Source: NASA/Johns Hopkins University Applied Physics Laboratory/Southwest Research Institute/Alex Parker
This is the most accurate natural color images of Pluto taken by NASA's New Horizons spacecraft in 2015. These natural-color images result from refined calibration of data gathered by New Horizons' color Multispectral Visible Imaging Camera (MVIC). The processing creates images that would approximate the colors that the human eye would perceive, bringing them closer to “true color” than the images released near the encounter. This image was taken as New Horizons zipped toward Pluto and its moons on July 14, 2015, from a range of 22,025 miles (35,445) kilometers.
In 1905, Percival Lowell, the successful businessman, mathematician and passionate amateur astronomer who founded Arizona’s Lowell Observatory, began an intense search for a ninth planet. Lowell had observed anomalies in the orbits of Neptune and Uranus that he believed could only be explained by the presence of another planet, which he dubbed “Planet X.” After more than a decade of observing and calculating, Lowell died in 1916 with his search for this elusive object unfulfilled.

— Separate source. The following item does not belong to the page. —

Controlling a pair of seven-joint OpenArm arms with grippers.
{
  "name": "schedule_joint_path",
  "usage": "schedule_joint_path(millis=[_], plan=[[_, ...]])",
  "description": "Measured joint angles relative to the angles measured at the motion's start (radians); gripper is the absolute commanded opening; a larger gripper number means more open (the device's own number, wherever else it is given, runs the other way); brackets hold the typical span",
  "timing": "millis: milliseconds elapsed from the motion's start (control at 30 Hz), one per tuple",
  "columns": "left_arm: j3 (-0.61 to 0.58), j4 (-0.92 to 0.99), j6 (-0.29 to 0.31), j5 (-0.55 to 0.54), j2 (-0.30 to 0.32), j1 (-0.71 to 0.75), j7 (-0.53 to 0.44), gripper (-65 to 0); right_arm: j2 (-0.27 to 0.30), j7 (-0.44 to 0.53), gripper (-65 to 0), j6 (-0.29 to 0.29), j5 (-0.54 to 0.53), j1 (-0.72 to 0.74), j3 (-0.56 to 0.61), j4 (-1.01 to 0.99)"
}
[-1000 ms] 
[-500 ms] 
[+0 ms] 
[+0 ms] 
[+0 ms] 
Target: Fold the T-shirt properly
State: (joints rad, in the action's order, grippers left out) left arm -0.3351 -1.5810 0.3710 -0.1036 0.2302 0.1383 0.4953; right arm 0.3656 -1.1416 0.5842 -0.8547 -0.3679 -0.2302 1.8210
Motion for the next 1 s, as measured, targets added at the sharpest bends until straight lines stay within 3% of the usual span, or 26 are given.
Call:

After a lengthy legal battle over Lowell’s estate, the long-shelved search for Planet X began again in 1929 when observatory newcomer Clyde Tombaugh was given the task of continuing Lowell’s work. Tombaugh, who was raised on a farm in Kansas, could not afford college as a young man so he fed his avid interest in astronomy by building his own telescopes out of old equipment parts and mirrors and lenses that he ground himself. He sent detailed drawings he had made of his observations of Jupiter and Mars to the Arizona observatory for feedback and was quickly offered a position instead. Tombaugh embraced the monotonous and painstaking task of scouring the skies for Lowell’s theorized Planet X. The search involved surveying portions of the sky by using a camera to take photos of the same section of sky one week apart and then meticulously analyzing them for any signs of movement in the objects. Tombaugh used a blink comparator that quickly flipped back and forth between the photographs to look for movement. On February 18th, 1930, he found what he was looking for when studying plates that had been taken on January 23rd and January 29th. The discovery of Planet X was confirmed and then announced on March 13, which was Lowell’s birthday.
Needing to name the new planet, the observatory sent out a call for suggestions. After hearing about the discovery of this long-hidden planet from her grandfather, Venetia Burney, an 11-year-old girl from England, said it should be named for Pluto, the Roman god of the underworld. Her grandfather forwarded the suggestion on and it was soon selected.